= What to do =
Total the lines of the listing below that hold the word "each". Output nothing except that number.

= Data block =
BEGIN
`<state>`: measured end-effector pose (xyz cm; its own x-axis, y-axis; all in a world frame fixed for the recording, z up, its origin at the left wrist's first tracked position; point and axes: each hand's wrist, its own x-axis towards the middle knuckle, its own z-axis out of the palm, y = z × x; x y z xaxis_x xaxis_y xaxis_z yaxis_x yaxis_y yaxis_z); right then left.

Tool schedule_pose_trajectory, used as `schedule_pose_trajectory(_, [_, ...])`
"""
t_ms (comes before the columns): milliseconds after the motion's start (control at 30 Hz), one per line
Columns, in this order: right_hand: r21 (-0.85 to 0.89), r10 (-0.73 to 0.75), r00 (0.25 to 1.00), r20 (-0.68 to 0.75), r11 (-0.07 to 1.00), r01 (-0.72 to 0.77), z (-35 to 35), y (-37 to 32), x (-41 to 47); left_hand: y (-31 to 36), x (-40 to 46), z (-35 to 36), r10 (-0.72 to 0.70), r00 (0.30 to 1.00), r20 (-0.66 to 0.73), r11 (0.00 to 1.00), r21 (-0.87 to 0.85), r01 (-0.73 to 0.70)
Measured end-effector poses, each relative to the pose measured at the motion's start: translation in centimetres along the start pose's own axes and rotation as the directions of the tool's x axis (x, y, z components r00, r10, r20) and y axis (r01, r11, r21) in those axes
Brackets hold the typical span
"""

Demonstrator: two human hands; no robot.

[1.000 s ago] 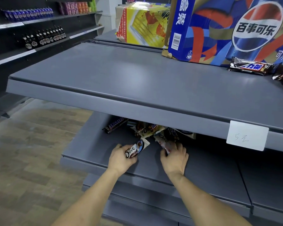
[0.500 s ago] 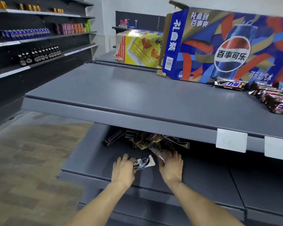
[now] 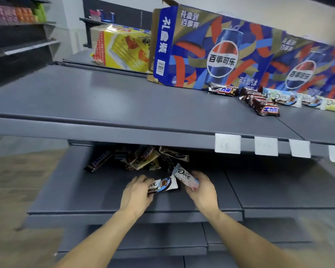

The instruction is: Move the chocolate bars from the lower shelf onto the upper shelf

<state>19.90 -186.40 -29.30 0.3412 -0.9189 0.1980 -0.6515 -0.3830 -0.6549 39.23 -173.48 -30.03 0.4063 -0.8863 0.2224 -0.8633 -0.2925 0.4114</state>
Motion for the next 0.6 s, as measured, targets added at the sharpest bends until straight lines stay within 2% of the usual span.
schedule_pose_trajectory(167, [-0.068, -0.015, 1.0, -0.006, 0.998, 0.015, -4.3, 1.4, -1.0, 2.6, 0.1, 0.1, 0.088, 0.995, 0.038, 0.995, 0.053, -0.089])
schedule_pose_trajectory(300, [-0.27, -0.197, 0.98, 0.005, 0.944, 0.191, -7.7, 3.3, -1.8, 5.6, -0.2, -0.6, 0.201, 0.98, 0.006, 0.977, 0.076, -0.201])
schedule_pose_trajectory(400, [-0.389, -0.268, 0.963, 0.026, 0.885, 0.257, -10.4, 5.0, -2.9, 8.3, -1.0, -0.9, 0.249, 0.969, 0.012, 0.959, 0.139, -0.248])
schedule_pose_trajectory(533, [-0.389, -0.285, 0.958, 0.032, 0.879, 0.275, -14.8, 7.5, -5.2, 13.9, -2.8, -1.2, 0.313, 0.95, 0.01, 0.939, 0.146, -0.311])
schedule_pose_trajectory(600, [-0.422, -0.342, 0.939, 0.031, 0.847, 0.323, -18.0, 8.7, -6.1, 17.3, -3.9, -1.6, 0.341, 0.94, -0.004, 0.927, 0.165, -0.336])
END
= Task output =
2